— ABOUT THIS EXERCISE —
Copy out exactly the lines below that run from the one holding "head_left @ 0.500" to the one holding "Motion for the", keeping both of those lines and no others.

— STORED DATA —
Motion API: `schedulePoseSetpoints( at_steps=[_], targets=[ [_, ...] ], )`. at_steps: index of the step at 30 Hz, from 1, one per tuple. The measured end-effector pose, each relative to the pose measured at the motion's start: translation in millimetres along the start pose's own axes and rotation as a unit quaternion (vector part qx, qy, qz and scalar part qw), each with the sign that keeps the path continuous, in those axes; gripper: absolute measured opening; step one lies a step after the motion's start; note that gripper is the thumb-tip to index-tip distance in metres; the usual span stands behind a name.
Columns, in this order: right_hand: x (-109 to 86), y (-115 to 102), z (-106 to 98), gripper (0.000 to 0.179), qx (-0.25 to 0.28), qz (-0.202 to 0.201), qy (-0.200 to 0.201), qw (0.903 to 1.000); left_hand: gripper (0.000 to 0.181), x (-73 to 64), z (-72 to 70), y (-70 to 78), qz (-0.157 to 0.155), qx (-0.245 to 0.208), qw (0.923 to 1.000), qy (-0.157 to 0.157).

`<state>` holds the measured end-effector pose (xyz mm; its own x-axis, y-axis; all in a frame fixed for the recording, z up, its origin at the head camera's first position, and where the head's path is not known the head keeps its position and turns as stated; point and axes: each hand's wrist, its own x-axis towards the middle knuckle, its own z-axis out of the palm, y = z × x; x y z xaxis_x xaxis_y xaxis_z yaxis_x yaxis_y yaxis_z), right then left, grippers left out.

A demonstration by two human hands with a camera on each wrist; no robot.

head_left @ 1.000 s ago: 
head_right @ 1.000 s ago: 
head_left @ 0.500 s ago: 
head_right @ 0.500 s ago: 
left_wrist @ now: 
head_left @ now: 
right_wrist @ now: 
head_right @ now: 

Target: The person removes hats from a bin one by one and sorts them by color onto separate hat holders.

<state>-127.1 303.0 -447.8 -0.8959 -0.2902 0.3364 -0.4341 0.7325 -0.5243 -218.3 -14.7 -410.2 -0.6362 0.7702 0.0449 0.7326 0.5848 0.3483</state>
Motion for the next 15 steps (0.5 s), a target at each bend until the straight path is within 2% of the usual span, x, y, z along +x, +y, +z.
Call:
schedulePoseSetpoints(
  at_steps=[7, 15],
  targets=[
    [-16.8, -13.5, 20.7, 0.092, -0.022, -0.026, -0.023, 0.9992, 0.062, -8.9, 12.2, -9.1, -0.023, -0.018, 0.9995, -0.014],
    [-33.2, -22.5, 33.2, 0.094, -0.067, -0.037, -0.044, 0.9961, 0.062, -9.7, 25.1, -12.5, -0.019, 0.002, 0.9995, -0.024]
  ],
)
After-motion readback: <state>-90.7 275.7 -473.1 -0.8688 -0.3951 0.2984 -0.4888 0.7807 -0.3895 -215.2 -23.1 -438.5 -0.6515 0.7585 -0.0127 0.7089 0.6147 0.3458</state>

— REPLY TO THE EXERCISE —
head_left @ 0.500 s ago: 
head_right @ 0.500 s ago: 
left_wrist @ now: 
head_left @ now: 
right_wrist @ now: 
head_right @ now: 

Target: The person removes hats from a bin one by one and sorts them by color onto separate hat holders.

<state>-127.1 303.0 -447.8 -0.8959 -0.2902 0.3364 -0.4341 0.7325 -0.5243 -218.3 -14.7 -410.2 -0.6362 0.7702 0.0449 0.7326 0.5848 0.3483</state>
Motion for the next 15 steps (0.5 s), a target at each bend until the straight path is within 2% of the usual span, x, y, z along +x, +y, +z.

This answer is complete as written.